> [Your assignment]:
The response should contain only the line with "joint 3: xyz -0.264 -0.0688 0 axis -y" and every line after it to the end of the listing below, duplicated exactly; no picture belongs in it.

> [Dataset excerpt]:
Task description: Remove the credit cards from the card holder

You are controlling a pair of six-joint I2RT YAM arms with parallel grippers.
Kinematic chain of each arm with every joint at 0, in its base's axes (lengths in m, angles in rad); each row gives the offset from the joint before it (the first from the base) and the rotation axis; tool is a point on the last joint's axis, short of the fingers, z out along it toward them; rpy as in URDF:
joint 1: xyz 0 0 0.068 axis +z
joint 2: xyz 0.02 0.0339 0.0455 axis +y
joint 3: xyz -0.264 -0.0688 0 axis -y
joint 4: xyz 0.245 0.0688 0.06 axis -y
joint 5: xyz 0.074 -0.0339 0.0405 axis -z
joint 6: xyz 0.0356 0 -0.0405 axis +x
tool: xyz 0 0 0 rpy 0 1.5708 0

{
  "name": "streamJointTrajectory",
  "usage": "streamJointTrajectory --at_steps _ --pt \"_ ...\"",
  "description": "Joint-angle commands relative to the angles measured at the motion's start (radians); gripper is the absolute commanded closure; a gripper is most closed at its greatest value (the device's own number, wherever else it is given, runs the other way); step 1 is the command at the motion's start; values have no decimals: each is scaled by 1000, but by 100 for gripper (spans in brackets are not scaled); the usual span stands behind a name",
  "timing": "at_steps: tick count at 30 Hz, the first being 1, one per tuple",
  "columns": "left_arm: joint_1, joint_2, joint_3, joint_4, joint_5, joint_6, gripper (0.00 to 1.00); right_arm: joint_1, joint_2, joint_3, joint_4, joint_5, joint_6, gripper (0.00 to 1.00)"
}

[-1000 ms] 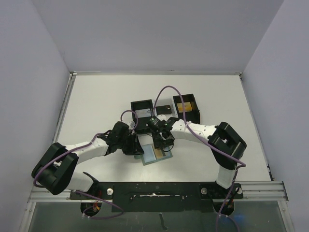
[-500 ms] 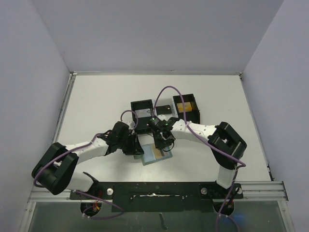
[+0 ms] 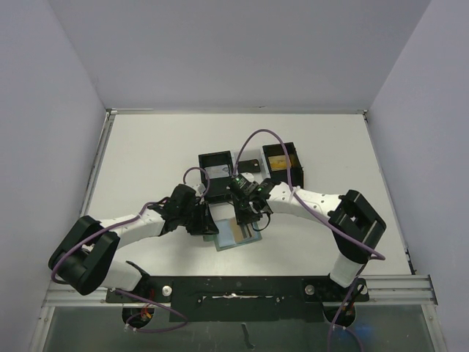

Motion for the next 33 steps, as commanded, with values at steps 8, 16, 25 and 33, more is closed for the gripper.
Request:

> [Finished task]:
joint 3: xyz -0.264 -0.0688 0 axis -y
joint 4: xyz 0.245 0.0688 0.06 axis -y
joint 5: xyz 0.074 -0.0339 0.0405 axis -z
joint 6: xyz 0.0356 0 -0.0405 axis +x
tool: xyz 0 0 0 rpy 0 1.5708 0

{
  "name": "streamJointTrajectory",
  "usage": "streamJointTrajectory --at_steps _ --pt \"_ ...\"",
  "description": "Joint-angle commands relative to the angles measured at the motion's start (radians); gripper is the absolute commanded closure; a gripper is most closed at its greatest value (the device's own number, wherever else it is given, runs the other way); step 1 is the command at the motion's start; values have no decimals: each is scaled by 1000, but by 100 for gripper (spans in brackets are not scaled); the usual span stands behind a name",
  "timing": "at_steps: tick count at 30 Hz, the first being 1, one per tuple",
  "columns": "left_arm: joint_1, joint_2, joint_3, joint_4, joint_5, joint_6, gripper (0.00 to 1.00); right_arm: joint_1, joint_2, joint_3, joint_4, joint_5, joint_6, gripper (0.00 to 1.00)"
}

[-1000 ms] 
[-500 ms] 
[+0 ms] 

Motion for the next 33 steps, as commanded, with values at steps 8, 16, 25 and 33, more is closed for the gripper.
Request:

Nothing more is required for this exercise.